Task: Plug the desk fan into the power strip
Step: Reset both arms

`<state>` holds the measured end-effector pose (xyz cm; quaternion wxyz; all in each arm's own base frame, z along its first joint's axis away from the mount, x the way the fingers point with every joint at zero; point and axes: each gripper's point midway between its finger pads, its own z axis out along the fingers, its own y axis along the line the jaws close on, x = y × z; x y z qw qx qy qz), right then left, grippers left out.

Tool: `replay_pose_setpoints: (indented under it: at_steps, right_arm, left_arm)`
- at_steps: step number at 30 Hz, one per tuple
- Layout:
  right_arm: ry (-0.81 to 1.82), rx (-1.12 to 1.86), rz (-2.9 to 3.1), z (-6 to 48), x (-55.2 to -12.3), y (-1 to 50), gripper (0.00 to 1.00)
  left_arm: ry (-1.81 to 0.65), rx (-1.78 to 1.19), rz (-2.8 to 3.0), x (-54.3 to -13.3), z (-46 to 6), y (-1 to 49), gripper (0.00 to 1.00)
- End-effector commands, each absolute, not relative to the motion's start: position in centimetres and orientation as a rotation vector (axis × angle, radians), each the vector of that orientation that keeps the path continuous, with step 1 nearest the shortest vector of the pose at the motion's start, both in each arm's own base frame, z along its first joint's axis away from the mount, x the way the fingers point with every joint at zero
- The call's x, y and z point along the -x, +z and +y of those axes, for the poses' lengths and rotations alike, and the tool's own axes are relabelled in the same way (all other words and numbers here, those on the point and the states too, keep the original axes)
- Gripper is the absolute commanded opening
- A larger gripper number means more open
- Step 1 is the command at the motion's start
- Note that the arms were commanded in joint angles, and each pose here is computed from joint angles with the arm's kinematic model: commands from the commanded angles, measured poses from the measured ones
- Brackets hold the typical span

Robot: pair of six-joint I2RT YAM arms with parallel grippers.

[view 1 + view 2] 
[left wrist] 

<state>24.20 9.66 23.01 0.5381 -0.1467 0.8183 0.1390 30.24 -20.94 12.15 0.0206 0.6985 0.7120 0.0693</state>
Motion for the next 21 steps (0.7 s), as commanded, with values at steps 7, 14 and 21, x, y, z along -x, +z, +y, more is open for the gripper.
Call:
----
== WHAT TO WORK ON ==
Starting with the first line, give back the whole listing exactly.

== COMPLETED EXERCISE ==
Task: Plug the desk fan into the power strip
Step: Reset both arms

`<state>` holds the measured end-effector pose (xyz cm; quaternion wxyz; all in each arm's own base frame, z along its first joint's axis away from the mount, x the way the fingers point with every joint at zero; point and axes: each gripper's point midway between its finger pads, its own z axis out along the fingers, its own y axis along the line the jaws close on, x = y × z; x y z qw qx qy qz), right then left, grippers left out.

Tool: `replay_pose_setpoints: (indented under it: at_steps, right_arm, left_arm)`
- at_steps: step number at 30 Hz, one per tuple
- Layout:
  right_arm: ry (-0.81 to 1.82), rx (-1.12 to 1.86), rz (-2.9 to 3.1), z (-6 to 48), x (-55.2 to -12.3), y (-1 to 50), gripper (0.00 to 1.00)
  left_arm: ry (-1.81 to 0.65), rx (-1.78 to 1.19), rz (-2.8 to 3.0), x (-54.3 to -13.3), z (-46 to 6), y (-1 to 49), gripper (0.00 to 1.00)
- End-effector commands, each absolute, not relative to the motion's start: position in centimetres and orientation as a rotation vector (axis × angle, radians), each the vector of that orientation that keeps the path continuous, with step 1 nearest the shortest vector of the pose at the motion's start, both in each arm's own base frame, z along its first joint's axis away from the mount, x the way the fingers point with every joint at zero
- The call's x, y and z point along the -x, +z and +y of those axes, for the poses' lengths and rotations alike, and the tool's own axes are relabelled in the same way (all other words and numbers here, those on the point and the states too, keep the original axes)
- Gripper is the absolute commanded opening
- A larger gripper number means more open
- Step 1 is the command at the motion's start
- Note that the arms were commanded in joint angles, and each pose here is computed from joint angles with the arm's kinematic model: commands from the commanded angles, measured poses from the measured ones
- Brackets hold the typical span

Robot: pair of six-joint I2RT YAM arms with parallel grippers.

[view 1 + view 2] 
[left wrist] 

<state>24.20 9.66 23.01 0.5381 -0.1467 0.8183 0.1390 30.24 -20.94 12.15 0.0206 0.6985 0.7120 0.0693</state>
Motion for the next 21 steps (0.7 s), as commanded, with values at steps 7, 14 and 21, x, y, z along -x, +z, +y, more is open for the gripper.
Call:

No additional answer is expected.